Certainly not pushing too hard, have tried all sorts of pressures. It will cut straight freehand, I could do with a laser line, but that's a different matter!

A new blade set was delivered yesterday, woohoo! So I'll be fitting one of those after bloody Christmas bloody dinner at a bloody friend's house with loads of bloody kids. Blade fitting will be a total relief!!

Otherwise it looks like I'll have to persevere with the table alignment.

Thanks so much for your replies, all great pondering material.
 
Sorry for late reply, been away and dont do internet while I'm out and about.
Youre right about my method screwing with the mitre slot.
I dont use the mitre slot on my bandsaw for anything precise, so did not consider that. :roll:

But having said that, its a good starting point to get a straight cut. Once the blade is cutting straight and level with the fence, its not too difficult to edge the blade back or fore on the wheel to change the angle and make it square to the mitre slot and then match up the fence.
The main problem with fault finding on a bandsaw is there can be several things wrong at the same time.
 
Thought I ought to add a note for anyone interested in my minor life problems...!

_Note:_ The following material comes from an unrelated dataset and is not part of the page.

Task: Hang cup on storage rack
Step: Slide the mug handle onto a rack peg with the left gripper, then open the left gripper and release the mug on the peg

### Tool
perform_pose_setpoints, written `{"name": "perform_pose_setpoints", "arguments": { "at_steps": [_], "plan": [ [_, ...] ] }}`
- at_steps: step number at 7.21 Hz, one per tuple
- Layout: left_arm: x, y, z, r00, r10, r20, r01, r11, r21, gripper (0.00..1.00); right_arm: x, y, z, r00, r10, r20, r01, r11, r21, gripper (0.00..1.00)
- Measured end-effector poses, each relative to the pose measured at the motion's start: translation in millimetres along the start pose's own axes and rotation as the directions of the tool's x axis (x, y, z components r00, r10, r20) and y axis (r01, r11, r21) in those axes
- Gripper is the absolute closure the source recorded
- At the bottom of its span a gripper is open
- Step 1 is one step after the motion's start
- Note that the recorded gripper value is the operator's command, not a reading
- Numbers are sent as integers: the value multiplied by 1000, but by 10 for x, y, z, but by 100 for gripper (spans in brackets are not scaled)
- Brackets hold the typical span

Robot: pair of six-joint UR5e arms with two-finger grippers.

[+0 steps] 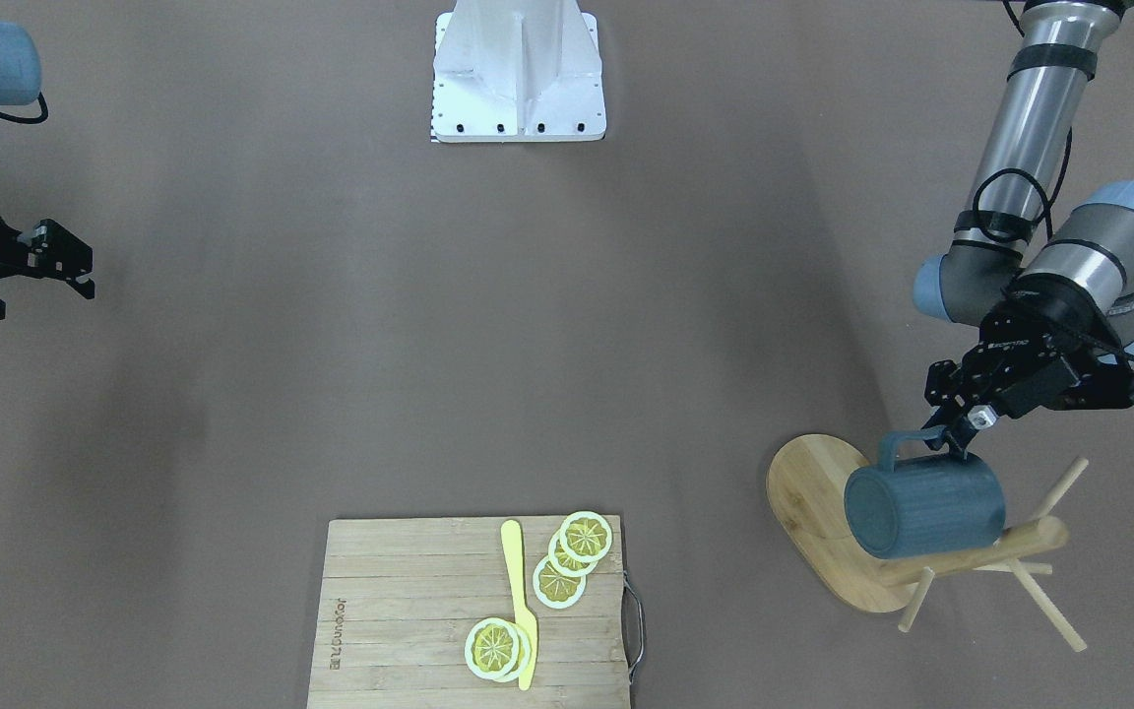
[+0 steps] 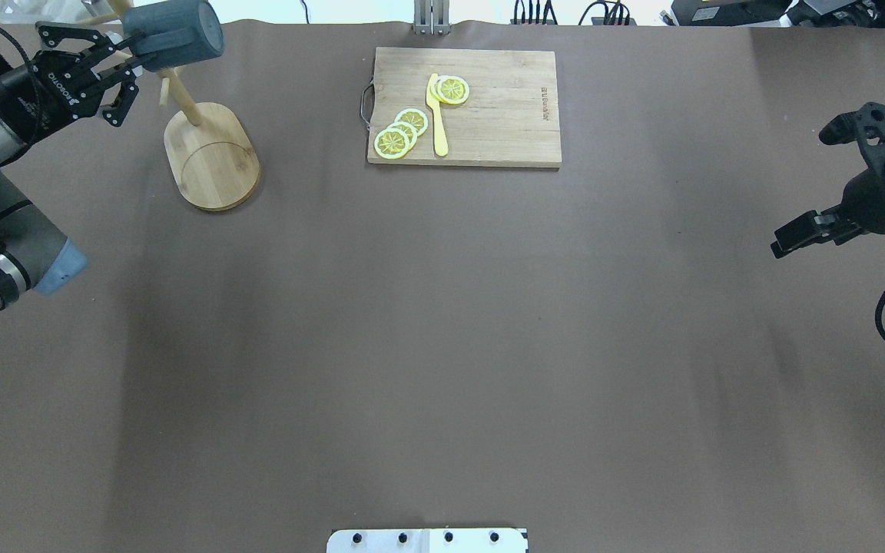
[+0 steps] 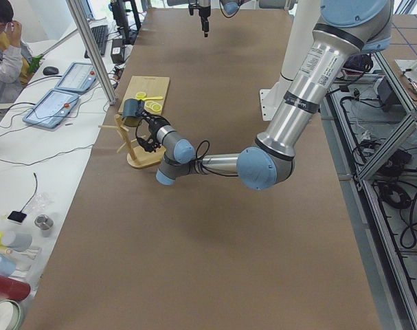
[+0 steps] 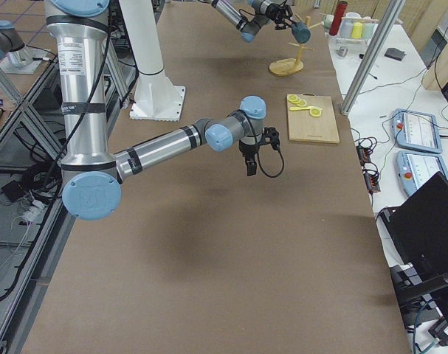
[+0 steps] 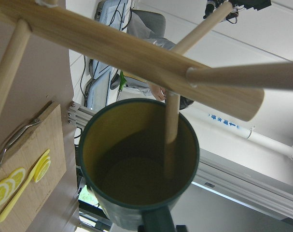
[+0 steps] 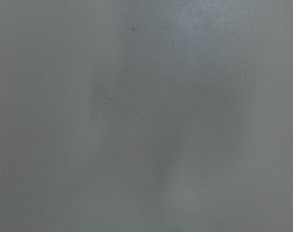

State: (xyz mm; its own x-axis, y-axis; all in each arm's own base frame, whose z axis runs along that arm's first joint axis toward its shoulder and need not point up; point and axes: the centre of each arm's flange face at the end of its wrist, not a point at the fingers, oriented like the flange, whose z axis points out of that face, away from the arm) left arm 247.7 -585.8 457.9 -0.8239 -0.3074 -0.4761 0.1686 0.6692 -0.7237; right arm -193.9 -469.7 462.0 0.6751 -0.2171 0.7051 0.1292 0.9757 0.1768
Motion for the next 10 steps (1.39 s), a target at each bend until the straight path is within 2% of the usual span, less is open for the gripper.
{"name": "perform_pose_setpoints", "arguments": {
  "at_steps": [2,3,4,5,6,10],
  "plan": [
    [40,-48,-23,1000,-7,-3,7,1000,11,100,-4,-1,-2,1000,0,2,0,1000,-1,0],
    [41,-56,-27,1000,-8,-3,8,1000,13,90,-7,-2,-4,1000,-1,3,1,1000,0,0],
    [42,-58,-27,1000,-8,-3,8,1000,13,86,-12,-4,-6,1000,-1,5,1,1000,-1,0],
    [40,-61,-28,1000,-6,-3,6,1000,15,63,-17,-5,-7,1000,-2,7,2,1000,-1,0],
    [36,-66,-26,1000,-2,-3,2,1000,17,52,-19,-6,-8,1000,-2,8,2,1000,-2,0],
    [42,-74,-23,1000,-1,-1,1,1000,23,42,-24,-8,-23,1000,-3,10,3,1000,0,0]
  ]
}}
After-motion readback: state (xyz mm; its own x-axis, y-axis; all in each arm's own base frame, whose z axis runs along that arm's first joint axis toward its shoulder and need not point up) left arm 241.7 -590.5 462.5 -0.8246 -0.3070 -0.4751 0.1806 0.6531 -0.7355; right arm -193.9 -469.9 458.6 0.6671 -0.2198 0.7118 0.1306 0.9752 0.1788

About a month ago I bought a pack of 5 bands from Axminster, they have good reviews so thought I'd give it a go. I fitted one of them today, not sure exactly which model number, it's outside and it's cold.

First thing I noticed was my previous work to true the table and cross slide was perfect, everything nuts on 90'. Secondly, it cuts straight!! Yay! What a bonus.

So I'd been struggling with the damn thing for months and it was all down to the blade it was supplied with. I doubt I'll ever find out exactly what that old blade is/was, there isn't one with the same tooth profile in the pack of 5.